Dr. Yeo has authored more than 200 peer-reviewed publications including invited book chapters and review articles in the areas of neurodegeneration, RNA processing, computational biology and stem cell models; and served as Editor on two books on the biology of RNA binding proteins. Gene is on the Editorial Boards of the journals Cell Reports, Cell Research and eLife, and on the Advisory Board of Review commons. Gene joined UCSD as an Assistant Professor in 2008, was promoted with tenure to Associate Professor in 2014 and to Professor in 2016.  Gene was the first Crick-Jacobs Fellow at the Salk Institute (2005-2008) and is a recipient of the Alfred P Sloan Fellowship in recognition of his work in computational molecular biology (2011), Alpha Chi Sigma-Zeta Chapter Krug Lecturer (2016), Singapore National Research Foundation Visiting Investigatorship Award (2017), the inaugural Early Career Award from the International RNA Society (2017), the Blavatnik National Award Finalist (2018 & 2019), San Diego Xconomy Awardee for ‘Big Idea’ (2019) and 2019 recipient of the Highly Cited Researcher in Cross-Field category, recognizing the world’s most influential researchers of the past decade. Gene’s research has been funded by the National Institute of Health, National Science Foundation, California Institute for Regenerative Medicine, TargetALS, ALS Foundation, Department of Defense, Myotonic Dystrophy Association, Myotonic Dystrophy Foundation and Chan-Zuckerberg Initiative. Gene has also been funded and collaborates with biotech and pharmaceutical companies such as Takeda, Genentech and Roche.  
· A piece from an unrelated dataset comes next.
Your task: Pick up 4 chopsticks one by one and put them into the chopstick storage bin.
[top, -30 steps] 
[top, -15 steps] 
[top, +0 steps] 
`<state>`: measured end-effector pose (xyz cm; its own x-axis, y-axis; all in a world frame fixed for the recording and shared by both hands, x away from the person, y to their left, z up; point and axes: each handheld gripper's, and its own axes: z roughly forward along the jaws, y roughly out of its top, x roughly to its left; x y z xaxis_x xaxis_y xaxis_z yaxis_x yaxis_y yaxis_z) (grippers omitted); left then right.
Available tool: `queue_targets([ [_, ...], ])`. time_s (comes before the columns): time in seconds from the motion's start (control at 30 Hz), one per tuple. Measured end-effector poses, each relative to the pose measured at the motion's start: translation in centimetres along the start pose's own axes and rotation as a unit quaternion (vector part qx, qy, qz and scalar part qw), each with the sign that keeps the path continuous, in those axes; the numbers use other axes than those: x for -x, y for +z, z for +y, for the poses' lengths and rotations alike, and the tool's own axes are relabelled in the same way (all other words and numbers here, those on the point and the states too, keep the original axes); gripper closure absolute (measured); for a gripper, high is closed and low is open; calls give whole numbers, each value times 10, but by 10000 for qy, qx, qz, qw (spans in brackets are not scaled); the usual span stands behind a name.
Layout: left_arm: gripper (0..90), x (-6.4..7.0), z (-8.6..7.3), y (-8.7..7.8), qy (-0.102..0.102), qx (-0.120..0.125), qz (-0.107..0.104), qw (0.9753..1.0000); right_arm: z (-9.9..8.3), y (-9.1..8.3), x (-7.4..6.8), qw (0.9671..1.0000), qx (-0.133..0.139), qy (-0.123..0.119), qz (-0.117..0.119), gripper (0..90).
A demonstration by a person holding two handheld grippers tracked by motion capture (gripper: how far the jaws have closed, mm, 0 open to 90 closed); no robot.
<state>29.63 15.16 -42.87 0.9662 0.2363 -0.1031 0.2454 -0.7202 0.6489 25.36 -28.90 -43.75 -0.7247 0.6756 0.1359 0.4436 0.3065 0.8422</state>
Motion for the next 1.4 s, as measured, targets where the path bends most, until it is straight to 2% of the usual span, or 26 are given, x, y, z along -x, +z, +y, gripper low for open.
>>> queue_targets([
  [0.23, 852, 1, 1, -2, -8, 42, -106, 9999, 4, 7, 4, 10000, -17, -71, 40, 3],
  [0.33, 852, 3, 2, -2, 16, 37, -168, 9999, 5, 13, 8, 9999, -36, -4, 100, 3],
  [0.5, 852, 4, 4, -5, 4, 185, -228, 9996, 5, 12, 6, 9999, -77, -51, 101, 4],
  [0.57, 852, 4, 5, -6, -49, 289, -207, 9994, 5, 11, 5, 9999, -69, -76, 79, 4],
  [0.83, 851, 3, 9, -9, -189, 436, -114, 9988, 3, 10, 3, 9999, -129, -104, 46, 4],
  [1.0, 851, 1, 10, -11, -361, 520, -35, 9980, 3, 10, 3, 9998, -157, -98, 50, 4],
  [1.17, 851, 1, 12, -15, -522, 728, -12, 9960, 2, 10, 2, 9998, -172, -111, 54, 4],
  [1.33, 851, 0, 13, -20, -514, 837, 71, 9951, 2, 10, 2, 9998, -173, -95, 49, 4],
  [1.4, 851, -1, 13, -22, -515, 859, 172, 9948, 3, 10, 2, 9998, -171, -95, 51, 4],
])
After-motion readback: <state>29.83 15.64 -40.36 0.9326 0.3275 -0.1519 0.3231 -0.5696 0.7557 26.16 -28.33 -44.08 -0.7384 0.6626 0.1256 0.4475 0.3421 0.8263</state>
Gene is a co-founder of biotech companies which includes Locana, Eclipse Bioinnovations, Enzerna and Proteona. Gene played a critical role in the successful raising of $55M for Locana at series A (2019). Gene serves or had served on the scientific advisory boards of the Allen Institute of Immunology, Locana, Eclipse Bioinnovations, Proteona, Aquinnah, Cell Applications, Nugen (now Tecan), Sardona Therapeutics and Ribometrix. Gene is a senior advisor to Accelerator Life Sciences Partners. 

Gene is the founder of the SCREEN (San Diego Covid-19 Research Enterprise Network, 2020) and founding member of the SEARCH (San Diego Epidemiology and Research for Covid Health, 2020) alliances in San Diego. SCREEN has ~1000 scientist members in San Diego focusing on grassroots research coordination and community outreach. SEARCH is focused on epidemiology studies of the prevalence of the virus completing a 12000-person study of viral spread. Gene is on the Return to Work task force in Biocom. Gene is the faculty founder of DASL (Diversity and Science Lecture Series, 2020) providing a voice for scientists to discuss diversity, equity and inclusion challenges and celebrating their scientific achievements. Gene was a Sword of Honor recipient (the highest honor) in Officer Cadet School in 1999 and has served in the Singapore Navy as a Naval officer. Gene has completed 2 full Ironman-distance and multiple half-ironman-, olympic-, sprint-distance triathlons, full marathons and half-marathons, but now spends time rock climbing.